▶ **What to do**
State only how many lines below include the word "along".

▶ **Entries supplied**
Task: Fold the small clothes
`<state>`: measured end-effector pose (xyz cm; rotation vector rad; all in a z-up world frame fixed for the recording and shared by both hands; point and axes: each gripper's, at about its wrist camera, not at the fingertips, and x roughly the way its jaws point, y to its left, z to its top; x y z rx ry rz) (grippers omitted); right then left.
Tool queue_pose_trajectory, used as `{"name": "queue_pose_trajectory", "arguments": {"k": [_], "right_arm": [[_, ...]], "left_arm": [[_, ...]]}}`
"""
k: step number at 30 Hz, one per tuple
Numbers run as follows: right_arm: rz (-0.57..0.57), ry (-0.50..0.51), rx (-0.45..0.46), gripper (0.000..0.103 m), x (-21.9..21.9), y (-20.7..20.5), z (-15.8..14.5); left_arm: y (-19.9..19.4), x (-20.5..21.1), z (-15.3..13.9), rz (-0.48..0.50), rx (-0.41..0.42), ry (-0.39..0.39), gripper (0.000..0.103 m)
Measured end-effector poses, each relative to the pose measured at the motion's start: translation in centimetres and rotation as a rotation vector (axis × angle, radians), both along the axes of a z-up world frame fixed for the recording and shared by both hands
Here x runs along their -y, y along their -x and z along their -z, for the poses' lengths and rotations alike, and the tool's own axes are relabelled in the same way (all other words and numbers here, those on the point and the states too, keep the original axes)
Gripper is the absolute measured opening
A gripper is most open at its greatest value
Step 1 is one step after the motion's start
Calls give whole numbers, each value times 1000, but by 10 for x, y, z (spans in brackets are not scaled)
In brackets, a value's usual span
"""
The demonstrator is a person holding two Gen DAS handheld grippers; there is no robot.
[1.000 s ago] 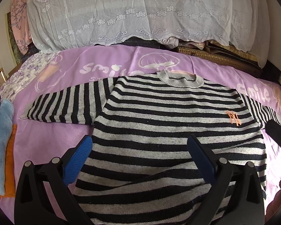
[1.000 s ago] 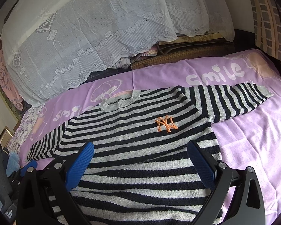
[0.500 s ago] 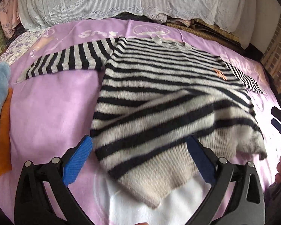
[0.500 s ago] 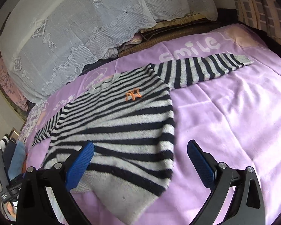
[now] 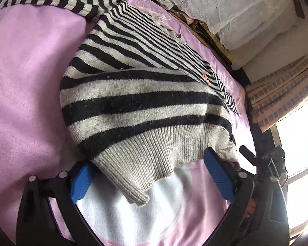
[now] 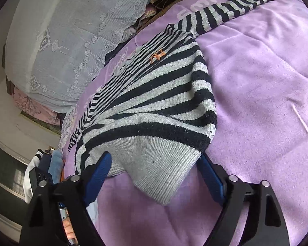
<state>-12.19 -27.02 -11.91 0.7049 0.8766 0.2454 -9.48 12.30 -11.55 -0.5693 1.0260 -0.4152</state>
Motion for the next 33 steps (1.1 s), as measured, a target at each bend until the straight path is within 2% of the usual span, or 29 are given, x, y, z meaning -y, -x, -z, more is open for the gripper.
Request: {"name": "queue_pose_trajectory", "arguments": {"k": [1, 2, 3, 4, 7, 10, 12, 15, 17, 19, 21, 22, 24, 26, 28, 30, 33], "right_arm": [[2, -16, -9, 52, 2, -1, 0], [-5, -36, -13, 41, 4, -2, 3], [-14, -57, -16, 23, 5, -2, 6], [-22, -63, -28, 18, 6, -5, 7], [-27, -16, -2, 8, 8, 3, -5], [-81, 82, 36, 8, 9, 18, -32], [-114, 154, 24, 8, 11, 27, -41], [-148, 243, -63, 8, 14, 33, -23], [-158, 284, -124, 8, 14, 33, -1], [-161, 303, -86, 13, 15, 41, -3], [-140, 349, -57, 24, 19, 49, -15], [-113, 387, -32, 30, 22, 52, -25], [-88, 431, 35, 32, 25, 55, -45], [-89, 417, 113, 43, 23, 47, -65], [-101, 402, 186, 57, 8, 32, -80], [-136, 391, 211, 59, -15, 8, -82], [-181, 353, 146, 59, -41, -24, -60]], "left_arm": [[0, -2, 1, -19, -13, -16, 59], [-3, -5, 2, -34, -28, -31, 47], [-6, -7, 4, -45, -48, -31, 26], [-7, -10, 6, -40, -71, -9, 14], [-8, -17, -2, -23, -88, 16, 9], [4, -20, -19, 26, -62, -5, 9], [13, -20, -20, 62, -68, -37, 9], [19, -17, 1, 86, -128, -98, 9], [21, -23, 11, 73, -131, -52, 10], [26, -30, 4, 60, -123, -62, 12], [34, -36, -16, 19, -69, -170, 19], [37, -38, -28, 1, -37, -227, 27], [37, -37, -52, -25, 29, -303, 33], [28, -23, -71, 8, 80, -301, 43], [16, 5, -82, 51, 116, -291, 54], [1, 40, -83, 118, 147, -283, 62], [-24, 85, -62, 178, 115, -311, 66]]}}
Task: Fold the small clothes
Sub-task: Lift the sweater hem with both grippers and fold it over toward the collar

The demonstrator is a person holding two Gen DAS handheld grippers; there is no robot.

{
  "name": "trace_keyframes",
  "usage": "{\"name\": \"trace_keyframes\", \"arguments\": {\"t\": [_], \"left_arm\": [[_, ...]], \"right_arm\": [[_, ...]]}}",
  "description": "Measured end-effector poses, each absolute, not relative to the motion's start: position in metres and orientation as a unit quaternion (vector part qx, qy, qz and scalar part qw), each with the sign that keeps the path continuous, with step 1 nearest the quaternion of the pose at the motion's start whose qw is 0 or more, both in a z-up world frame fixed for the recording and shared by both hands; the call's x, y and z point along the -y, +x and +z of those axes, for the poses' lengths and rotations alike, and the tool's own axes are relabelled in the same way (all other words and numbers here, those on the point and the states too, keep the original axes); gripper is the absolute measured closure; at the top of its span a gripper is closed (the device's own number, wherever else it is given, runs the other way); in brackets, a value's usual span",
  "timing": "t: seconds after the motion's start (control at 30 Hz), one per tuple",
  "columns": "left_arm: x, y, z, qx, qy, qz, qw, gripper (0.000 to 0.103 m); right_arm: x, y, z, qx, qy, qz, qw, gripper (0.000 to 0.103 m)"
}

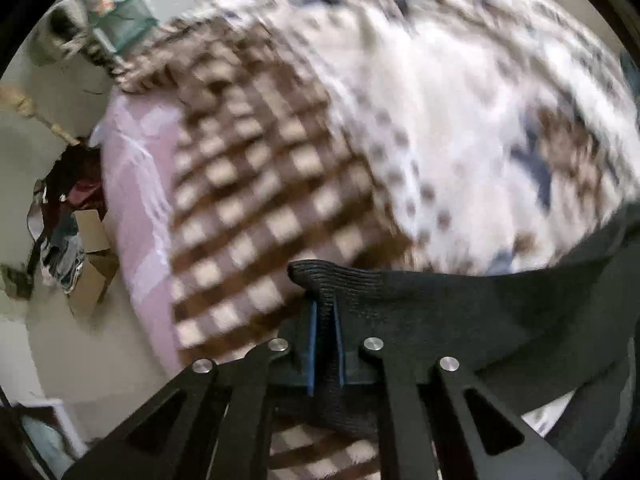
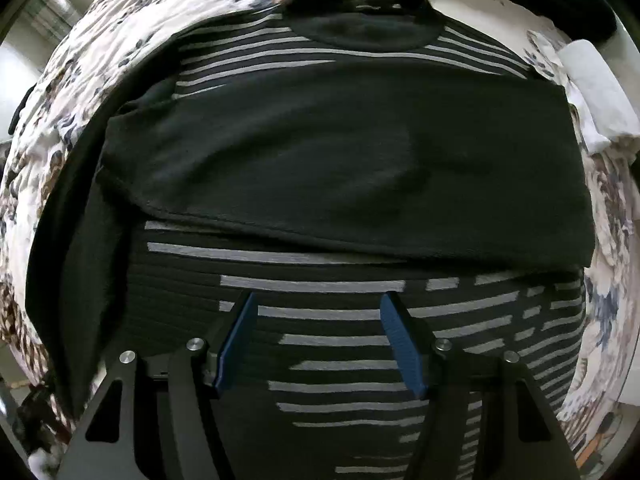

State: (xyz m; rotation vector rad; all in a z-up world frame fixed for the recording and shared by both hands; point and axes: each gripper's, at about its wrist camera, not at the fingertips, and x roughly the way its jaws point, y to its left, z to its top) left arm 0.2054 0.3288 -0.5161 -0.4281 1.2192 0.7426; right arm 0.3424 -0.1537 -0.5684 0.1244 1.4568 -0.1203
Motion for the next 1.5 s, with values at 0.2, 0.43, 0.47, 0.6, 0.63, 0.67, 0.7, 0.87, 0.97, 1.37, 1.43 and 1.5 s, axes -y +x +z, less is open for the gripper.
{"name": "trace_keyframes", "arguments": {"t": [0.2,0.43,0.47,0.6,0.63,0.67,0.7,0.87,0.97,1.37,1.43,1.5], "left_arm": [[-0.384,0.189,-0.508,-0.506,-0.274,0.368,0.73,0.097],[-0.383,0.146,-0.526,-0.463,-0.465,0.316,0.685,0.073],[-0.384,0.129,-0.528,-0.444,-0.5,0.321,0.67,0.063],[-0.361,0.09,-0.535,-0.407,-0.591,0.318,0.619,0.055],[-0.349,0.09,-0.534,-0.407,-0.601,0.308,0.615,0.055],[-0.344,0.094,-0.537,-0.411,-0.603,0.303,0.613,0.055],[-0.337,0.102,-0.539,-0.418,-0.6,0.3,0.613,0.055],[-0.332,0.131,-0.547,-0.413,-0.576,0.336,0.619,0.058],[-0.332,0.136,-0.528,-0.376,-0.555,0.372,0.642,0.097],[-0.265,0.226,-0.386,-0.359,-0.316,0.319,0.818,0.098],[-0.228,0.255,-0.365,-0.368,-0.265,0.275,0.848,0.098],[-0.186,0.286,-0.351,-0.371,-0.235,0.226,0.869,0.098]], "right_arm": [[0.154,0.341,-0.57,-0.664,0.055,-0.064,0.743,0.037],[0.159,0.332,-0.574,-0.672,0.057,-0.073,0.735,0.037],[0.161,0.33,-0.575,-0.672,0.06,-0.073,0.734,0.037],[0.167,0.325,-0.574,-0.668,0.064,-0.088,0.736,0.035],[0.168,0.324,-0.575,-0.666,0.063,-0.097,0.737,0.029],[0.169,0.324,-0.575,-0.664,0.067,-0.102,0.738,0.013],[0.169,0.325,-0.576,-0.659,0.075,-0.109,0.741,0.006],[0.167,0.329,-0.572,-0.651,0.077,-0.113,0.747,0.006],[0.157,0.33,-0.569,-0.647,0.062,-0.103,0.753,0.006],[0.165,0.324,-0.565,-0.631,0.008,-0.123,0.766,0.005],[0.18,0.326,-0.559,-0.627,0.023,-0.124,0.769,0.005],[0.201,0.327,-0.553,-0.624,0.046,-0.128,0.77,0.005]]}}
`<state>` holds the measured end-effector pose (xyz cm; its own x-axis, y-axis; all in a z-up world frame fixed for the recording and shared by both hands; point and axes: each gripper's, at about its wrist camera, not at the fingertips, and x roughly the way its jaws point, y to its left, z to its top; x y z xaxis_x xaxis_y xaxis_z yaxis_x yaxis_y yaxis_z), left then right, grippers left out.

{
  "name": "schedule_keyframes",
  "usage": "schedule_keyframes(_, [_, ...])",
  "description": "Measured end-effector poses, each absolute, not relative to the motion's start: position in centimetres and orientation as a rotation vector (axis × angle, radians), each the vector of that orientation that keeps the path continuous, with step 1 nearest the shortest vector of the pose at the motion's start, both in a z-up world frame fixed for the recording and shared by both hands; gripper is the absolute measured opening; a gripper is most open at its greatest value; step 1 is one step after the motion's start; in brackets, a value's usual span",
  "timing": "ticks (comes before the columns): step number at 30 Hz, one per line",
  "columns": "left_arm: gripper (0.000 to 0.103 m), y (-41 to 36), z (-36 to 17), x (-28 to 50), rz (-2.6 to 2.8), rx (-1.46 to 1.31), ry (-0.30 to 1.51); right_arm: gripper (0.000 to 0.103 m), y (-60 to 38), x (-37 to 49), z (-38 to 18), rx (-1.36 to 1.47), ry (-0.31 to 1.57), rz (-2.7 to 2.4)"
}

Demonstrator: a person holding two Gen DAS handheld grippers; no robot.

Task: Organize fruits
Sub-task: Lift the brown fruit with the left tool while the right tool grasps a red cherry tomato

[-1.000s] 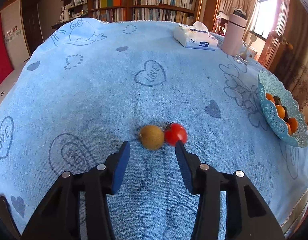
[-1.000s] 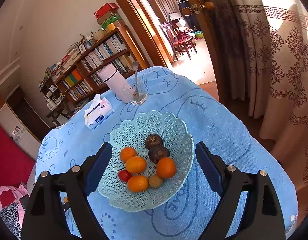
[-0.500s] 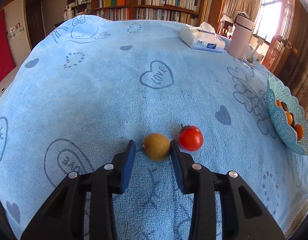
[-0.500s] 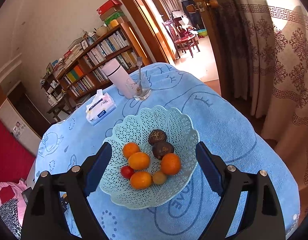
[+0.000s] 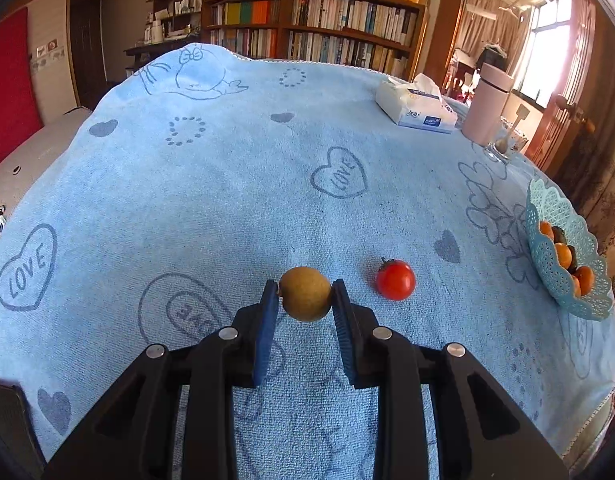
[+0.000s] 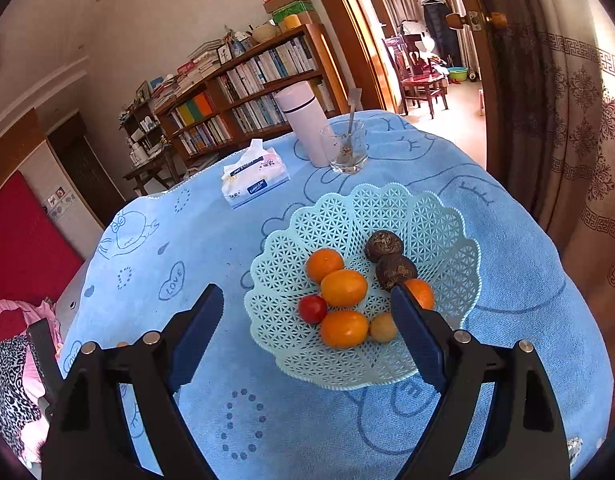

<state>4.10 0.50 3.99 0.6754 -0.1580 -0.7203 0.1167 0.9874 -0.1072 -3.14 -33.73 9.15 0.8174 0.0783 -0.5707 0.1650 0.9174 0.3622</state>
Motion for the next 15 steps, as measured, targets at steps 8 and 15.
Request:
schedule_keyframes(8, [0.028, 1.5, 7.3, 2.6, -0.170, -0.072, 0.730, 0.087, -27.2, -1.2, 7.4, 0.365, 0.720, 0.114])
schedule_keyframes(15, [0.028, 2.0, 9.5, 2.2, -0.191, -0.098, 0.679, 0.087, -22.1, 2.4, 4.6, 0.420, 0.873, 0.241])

▶ **Task result**
3